Make start of OpenShift machines parallel #8836

akorneta · 2018-02-19T15:05:50Z

What does this PR do?

Parallelizes the start of OpenShift machines.

Schematically the process of machine boot described in the following picture:

failure context its a state that shared overall machine threads in the scope of one workspace, it's used as an indicator of error that might appear in process of the start. This context holds only one exception that was first thrown(and its is visible for all the threads).

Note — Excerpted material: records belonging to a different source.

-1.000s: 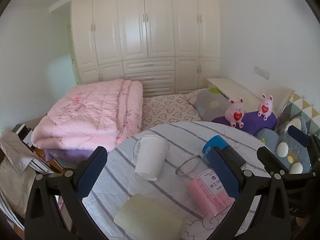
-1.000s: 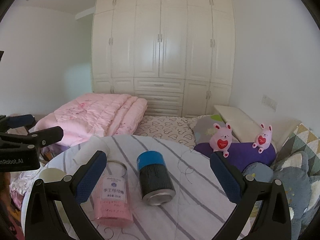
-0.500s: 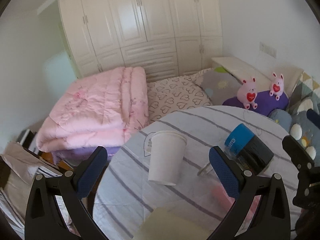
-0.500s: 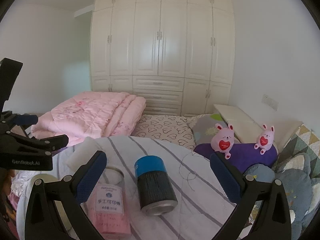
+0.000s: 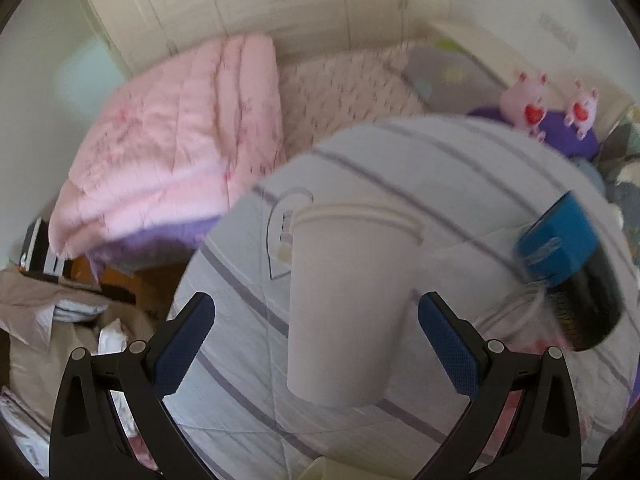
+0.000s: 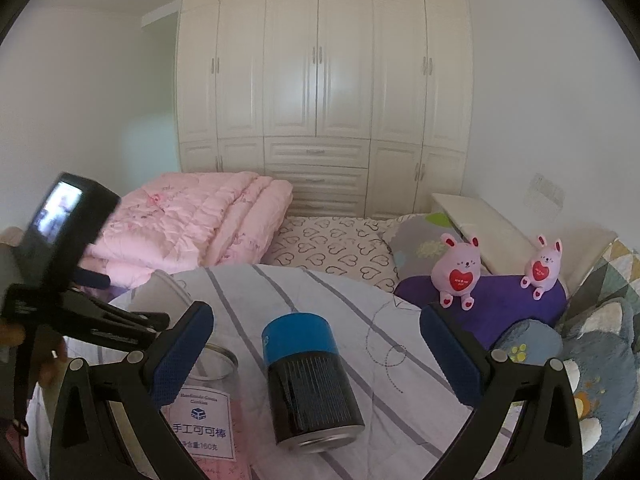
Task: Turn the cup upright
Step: 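Close the left gripper around the white paper cup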
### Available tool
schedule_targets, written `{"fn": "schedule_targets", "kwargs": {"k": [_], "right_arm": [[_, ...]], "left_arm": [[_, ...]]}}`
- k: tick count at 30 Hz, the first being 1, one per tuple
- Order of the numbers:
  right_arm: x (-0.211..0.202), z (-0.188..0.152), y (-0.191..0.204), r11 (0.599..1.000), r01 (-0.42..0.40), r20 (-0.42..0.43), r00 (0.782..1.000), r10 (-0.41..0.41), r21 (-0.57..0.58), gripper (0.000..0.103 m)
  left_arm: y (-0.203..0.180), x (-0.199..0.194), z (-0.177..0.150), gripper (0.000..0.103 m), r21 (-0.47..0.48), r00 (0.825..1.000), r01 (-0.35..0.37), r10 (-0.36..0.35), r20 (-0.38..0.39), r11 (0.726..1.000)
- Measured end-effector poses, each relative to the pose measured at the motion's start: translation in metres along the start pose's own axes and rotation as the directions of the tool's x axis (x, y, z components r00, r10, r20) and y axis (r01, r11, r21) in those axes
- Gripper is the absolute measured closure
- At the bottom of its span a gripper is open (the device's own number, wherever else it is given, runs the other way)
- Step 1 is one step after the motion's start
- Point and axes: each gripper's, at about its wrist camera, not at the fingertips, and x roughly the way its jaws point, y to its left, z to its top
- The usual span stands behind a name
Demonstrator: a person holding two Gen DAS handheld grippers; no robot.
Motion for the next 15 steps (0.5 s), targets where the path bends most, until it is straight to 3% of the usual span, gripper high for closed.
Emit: {"fn": "schedule_targets", "kwargs": {"k": [3,5,6,15], "right_arm": [[0.003,0.0,-0.002,1.0,-0.001,-0.011,1.0,0.001,0.004,0.0],[0.003,0.001,-0.003,1.0,-0.004,-0.013,1.0,0.004,0.005,0.0],[0.004,0.001,-0.004,1.0,-0.004,-0.013,1.0,0.004,0.004,0.0],[-0.007,0.002,-0.002,1.0,-0.017,-0.013,1.0,0.017,-0.01,0.0]], "left_arm": [[0.001,0.008,0.001,0.01,-0.007,0.997,0.025,-0.025,-0.076,1.0],[0.001,0.008,0.001,0.025,-0.022,0.995,0.053,-0.055,-0.088,0.998],[0.002,0.007,0.001,0.039,-0.038,0.993,0.076,-0.079,-0.091,0.996],[0.003,-0.031,-0.003,0.039,-0.057,0.998,0.064,-0.063,0.021,0.996]]}}
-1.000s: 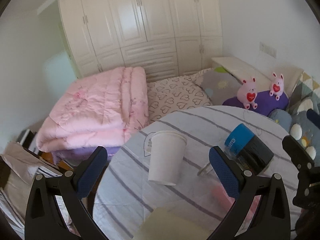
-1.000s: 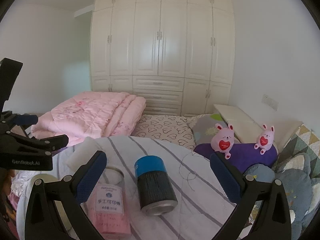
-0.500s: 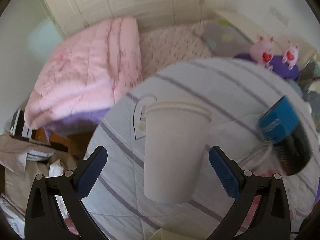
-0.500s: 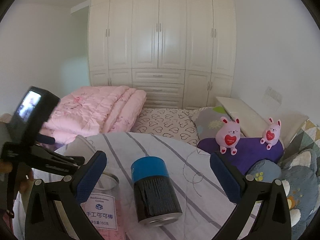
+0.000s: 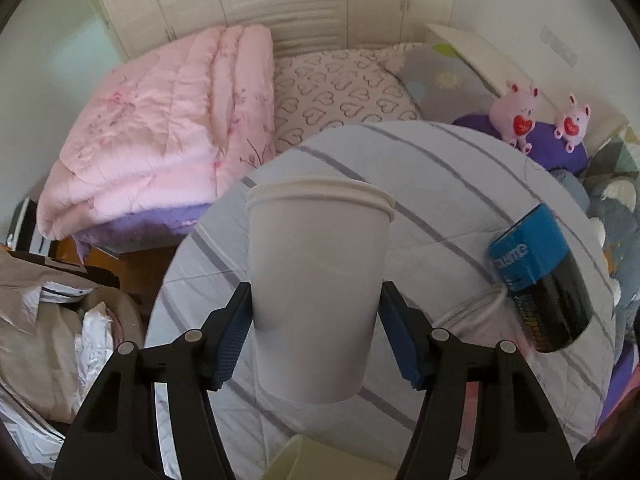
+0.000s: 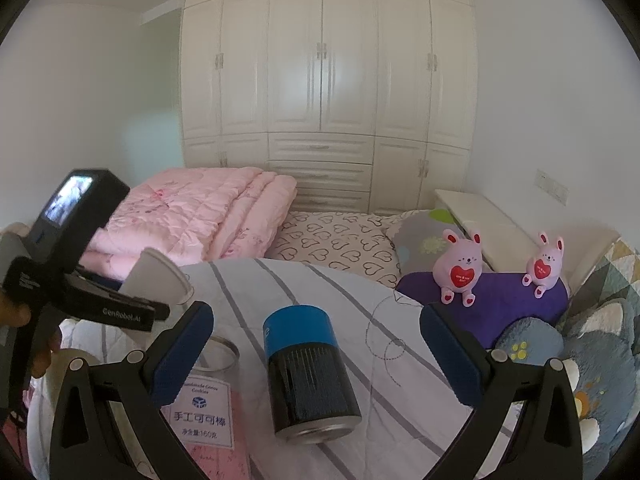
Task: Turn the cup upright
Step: 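Close the left gripper around the white paper cup, then lift the cup with the left gripper and set it beside the pink jar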
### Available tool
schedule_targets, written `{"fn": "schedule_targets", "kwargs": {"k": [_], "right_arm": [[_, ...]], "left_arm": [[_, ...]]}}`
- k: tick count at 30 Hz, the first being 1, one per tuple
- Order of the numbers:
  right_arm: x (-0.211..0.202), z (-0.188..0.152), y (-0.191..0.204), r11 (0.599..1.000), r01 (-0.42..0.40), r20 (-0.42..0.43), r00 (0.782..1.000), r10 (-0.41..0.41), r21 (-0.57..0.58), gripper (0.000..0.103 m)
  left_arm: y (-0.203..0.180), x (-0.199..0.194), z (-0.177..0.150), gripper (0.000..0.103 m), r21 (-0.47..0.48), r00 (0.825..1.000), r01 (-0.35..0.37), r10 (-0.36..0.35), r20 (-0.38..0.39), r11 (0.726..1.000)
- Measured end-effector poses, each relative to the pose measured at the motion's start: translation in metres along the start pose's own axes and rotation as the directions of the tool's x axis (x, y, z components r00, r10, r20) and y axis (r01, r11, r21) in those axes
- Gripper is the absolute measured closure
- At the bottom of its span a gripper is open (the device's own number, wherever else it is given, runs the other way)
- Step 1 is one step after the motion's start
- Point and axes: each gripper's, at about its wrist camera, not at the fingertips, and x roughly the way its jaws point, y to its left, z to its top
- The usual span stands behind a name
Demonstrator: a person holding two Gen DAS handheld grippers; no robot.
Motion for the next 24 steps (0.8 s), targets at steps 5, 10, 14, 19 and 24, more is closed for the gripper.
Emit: {"fn": "schedule_targets", "kwargs": {"k": [5,10,14,19,24], "right_arm": [[-0.018,0.0,0.001,1.0,-0.005,0.022,1.0,0.005,-0.004,0.0],[-0.043,0.001,-0.001,1.0,-0.004,0.049,0.999,0.004,0.0,0.0],[-0.068,0.001,-0.004,1.0,0.001,0.077,0.997,-0.001,0.001,0.0],[-0.105,-0.007,-0.008,1.0,0.004,0.104,0.995,-0.005,0.007,0.0],[-0.134,-0.018,-0.012,1.0,0.002,0.116,0.993,-0.003,0.01,0.0]], "left_arm": [[-0.004,-0.03,-0.007,0.039,0.008,0.998,0.001,-0.001,0.06,1.0],[-0.013,-0.075,-0.025,0.039,0.021,0.992,0.003,-0.006,0.123,1.0],[-0.023,-0.109,-0.045,0.039,0.034,0.987,0.005,-0.01,0.159,0.999],[-0.039,-0.141,-0.074,0.039,0.054,0.979,0.016,-0.027,0.202,0.998],[-0.063,-0.163,-0.107,0.039,0.083,0.974,0.038,-0.056,0.219,0.996]]}}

s1. Creates OpenShift pod watcher that listens to pod events and if the state satisfies predicate then this step is considered as finished. If the connection is closed or the listening is cancelled then this step is considered as failed;
s2, s4, s6 These steps are used to break the chain of invocation if there is an exception in the failure context(so if one of machine is failed we need to prevent the launching of other machines);
s3. Sets machine running status and propagates machine running event through event service.
s5. Asynchronously starts bootstrapping of installers and listen to bootstrapper status events, when an event with status done received then this step is considered as finished if the received event has status failed or listening is cancelled then this step is considered as failed.
s7. Asynchronously starts checking the readiness of servers of a machine, when servers are available then this step is considered as finished when this step is cancelled then it is considered as failed.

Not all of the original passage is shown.